The worst time to get a heart attack is during a game of charades – US comedian Dmitri Martin
Isn’t it a bit unnerving that doctors call what they do “practice”? – Comedian George Carlin
There used to be a billionaire banker who thought he would prolong his life by literally moving into a private hospital. He figured he’d be safer if he were surrounded by doctors and nurses , all alertly waiting to spring into action if he so much as winced, coughed, or sneezed.
Did he live longer?
I suppose so, if you can call safely easing one’s way into dementia an extension of life.
The supreme irony of life is that no one gets out alive. And compos-mentis
nonagenarians like Dr Mahathir – a pimply youth at the time of Lincoln’s Gettysburg address – are what the author Malcolm Gladwell calls “outliers” – those statistical rarities that time, genetics and fate, throw up occasionally.
Well before our 80s, most of us will stop sinning, altogether. We will become, as writer Aldous Huxley observed, “the only completely consistent people.”
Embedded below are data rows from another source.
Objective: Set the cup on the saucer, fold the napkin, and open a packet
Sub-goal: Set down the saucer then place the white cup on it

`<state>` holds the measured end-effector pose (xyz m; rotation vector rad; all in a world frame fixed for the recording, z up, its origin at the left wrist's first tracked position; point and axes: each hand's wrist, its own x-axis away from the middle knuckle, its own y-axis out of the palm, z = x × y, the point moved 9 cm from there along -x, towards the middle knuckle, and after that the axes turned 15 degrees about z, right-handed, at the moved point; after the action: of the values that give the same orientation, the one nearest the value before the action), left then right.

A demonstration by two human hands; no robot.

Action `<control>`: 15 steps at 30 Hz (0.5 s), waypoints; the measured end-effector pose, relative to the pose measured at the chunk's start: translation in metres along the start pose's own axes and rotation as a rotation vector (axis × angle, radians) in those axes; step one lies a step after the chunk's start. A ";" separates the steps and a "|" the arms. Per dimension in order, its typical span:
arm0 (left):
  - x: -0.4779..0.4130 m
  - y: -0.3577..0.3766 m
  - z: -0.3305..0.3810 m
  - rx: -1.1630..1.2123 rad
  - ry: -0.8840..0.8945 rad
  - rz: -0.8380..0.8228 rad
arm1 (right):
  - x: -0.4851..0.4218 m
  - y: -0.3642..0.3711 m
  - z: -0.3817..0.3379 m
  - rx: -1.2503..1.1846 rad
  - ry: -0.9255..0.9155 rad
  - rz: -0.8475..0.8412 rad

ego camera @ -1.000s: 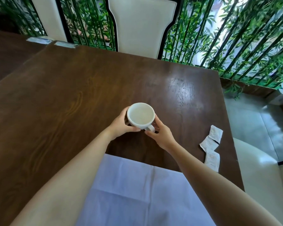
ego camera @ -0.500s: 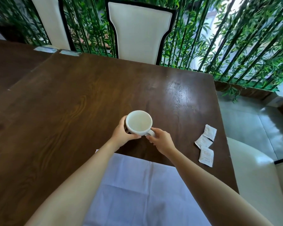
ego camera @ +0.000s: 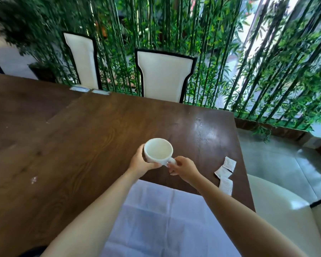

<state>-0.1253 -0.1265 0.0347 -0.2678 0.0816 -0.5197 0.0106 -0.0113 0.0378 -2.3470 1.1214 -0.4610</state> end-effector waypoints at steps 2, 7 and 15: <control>0.007 -0.012 0.018 -0.022 0.037 0.027 | 0.008 -0.006 -0.016 -0.034 0.006 -0.015; 0.032 -0.047 0.060 -0.059 0.126 0.126 | 0.033 -0.013 -0.054 -0.177 0.022 -0.076; 0.079 -0.120 0.095 -0.073 0.191 0.252 | 0.087 0.010 -0.111 -0.263 -0.019 -0.335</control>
<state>-0.1011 -0.2439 0.1578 -0.2739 0.3161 -0.2905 0.0017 -0.1171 0.1310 -2.7808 0.8212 -0.4260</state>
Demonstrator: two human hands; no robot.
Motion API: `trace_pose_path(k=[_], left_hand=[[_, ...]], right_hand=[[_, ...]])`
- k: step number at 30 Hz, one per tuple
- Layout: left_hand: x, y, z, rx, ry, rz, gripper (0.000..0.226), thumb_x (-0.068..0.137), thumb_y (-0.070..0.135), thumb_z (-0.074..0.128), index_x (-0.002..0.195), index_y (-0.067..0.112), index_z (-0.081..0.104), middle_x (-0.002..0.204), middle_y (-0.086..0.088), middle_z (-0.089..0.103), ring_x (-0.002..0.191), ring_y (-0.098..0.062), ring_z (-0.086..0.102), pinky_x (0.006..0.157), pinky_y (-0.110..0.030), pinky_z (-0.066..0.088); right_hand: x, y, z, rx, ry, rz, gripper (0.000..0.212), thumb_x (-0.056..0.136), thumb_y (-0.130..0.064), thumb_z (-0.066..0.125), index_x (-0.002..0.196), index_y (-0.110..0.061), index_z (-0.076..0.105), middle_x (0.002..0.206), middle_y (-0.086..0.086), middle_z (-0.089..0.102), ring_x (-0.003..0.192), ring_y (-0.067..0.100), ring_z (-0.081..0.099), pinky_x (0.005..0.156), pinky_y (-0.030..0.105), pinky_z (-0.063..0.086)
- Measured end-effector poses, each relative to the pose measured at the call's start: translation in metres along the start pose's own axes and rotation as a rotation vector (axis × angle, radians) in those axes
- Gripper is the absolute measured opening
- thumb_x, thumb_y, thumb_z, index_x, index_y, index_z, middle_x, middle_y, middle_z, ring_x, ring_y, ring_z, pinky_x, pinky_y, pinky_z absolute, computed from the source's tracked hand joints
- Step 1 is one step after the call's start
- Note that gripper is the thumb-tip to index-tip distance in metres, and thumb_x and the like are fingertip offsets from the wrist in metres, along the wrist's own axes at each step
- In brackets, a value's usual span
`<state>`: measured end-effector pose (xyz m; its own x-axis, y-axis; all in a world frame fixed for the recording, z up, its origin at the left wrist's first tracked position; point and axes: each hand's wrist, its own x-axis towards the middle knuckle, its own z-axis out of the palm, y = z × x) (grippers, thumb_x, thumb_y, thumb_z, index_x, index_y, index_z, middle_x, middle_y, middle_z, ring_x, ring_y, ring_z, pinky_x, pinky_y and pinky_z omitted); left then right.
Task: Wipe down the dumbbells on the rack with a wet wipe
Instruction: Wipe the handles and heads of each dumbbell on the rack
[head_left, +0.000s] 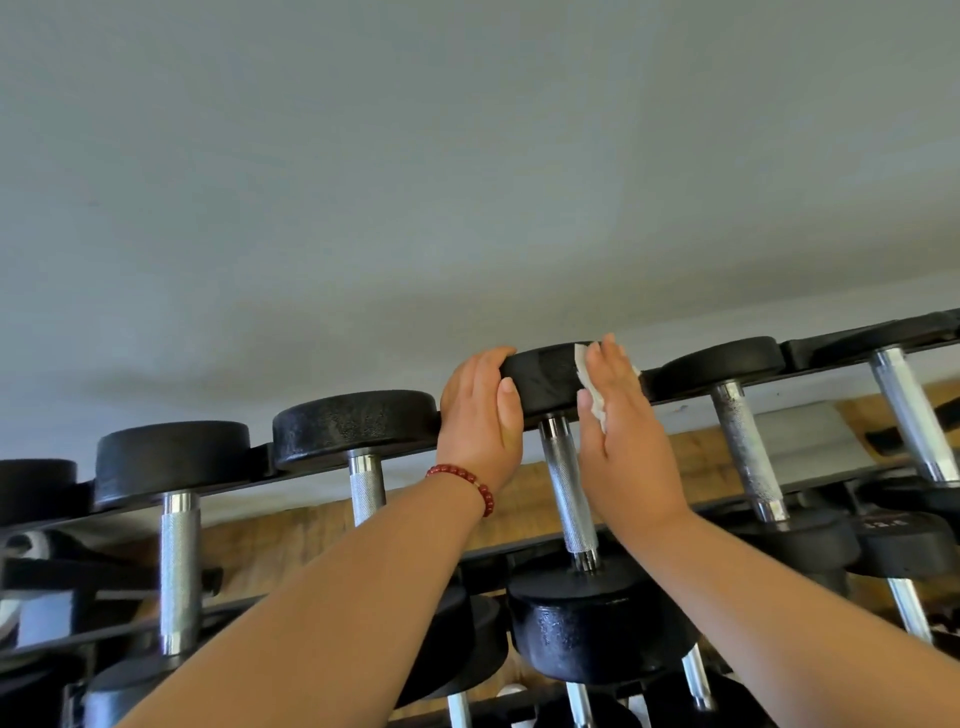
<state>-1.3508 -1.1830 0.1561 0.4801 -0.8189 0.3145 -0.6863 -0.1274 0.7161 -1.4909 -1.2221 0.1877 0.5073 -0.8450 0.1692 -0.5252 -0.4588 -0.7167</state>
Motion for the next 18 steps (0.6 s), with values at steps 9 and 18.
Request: trace_pose_path(k=[9, 18], left_hand=[[0.0, 0.002, 0.001, 0.01, 0.018, -0.006, 0.056, 0.096, 0.037, 0.017, 0.128, 0.009, 0.051, 0.117, -0.004, 0.055, 0.109, -0.012, 0.045, 0.096, -0.029, 0.036], [-0.001, 0.004, 0.003, 0.023, 0.031, -0.035, 0.057, 0.096, 0.037, 0.017, 0.131, 0.009, 0.05, 0.122, -0.003, 0.054, 0.111, -0.004, 0.04, 0.099, -0.026, 0.034]], right_hand=[[0.003, -0.004, 0.002, 0.221, 0.046, 0.153, 0.051, 0.104, -0.028, 0.032, 0.154, -0.023, 0.021, 0.16, -0.015, 0.01, 0.145, -0.003, 0.005, 0.116, 0.015, 0.008], [0.014, 0.01, -0.004, 0.173, -0.026, 0.089, 0.052, 0.104, -0.031, 0.03, 0.154, -0.026, 0.016, 0.157, -0.02, 0.003, 0.144, -0.006, 0.001, 0.112, 0.006, 0.002]])
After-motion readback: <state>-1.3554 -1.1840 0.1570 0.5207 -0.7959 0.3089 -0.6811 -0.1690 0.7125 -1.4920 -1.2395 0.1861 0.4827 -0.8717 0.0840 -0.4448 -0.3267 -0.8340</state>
It is ironic that death and taxes remain life’s only certainties. But we’ve come a long way: infant mortality used to be as high as 25% back in the 19th Century but in the last century or so, average life expectancies have exceeded 72 years.
That’s amazing given the ruthless opposition out there. There are diseases, syndromes, afflictions, conditions, illnesses, infections, ailments and maladies, all heading for us but for the Grace of God and better diets.
There are viruses, bacteria, worms, pathogens, and assorted unspeakable horrors lurking out there, intent on infecting us but for the Grace of God, and Alexander Fleming.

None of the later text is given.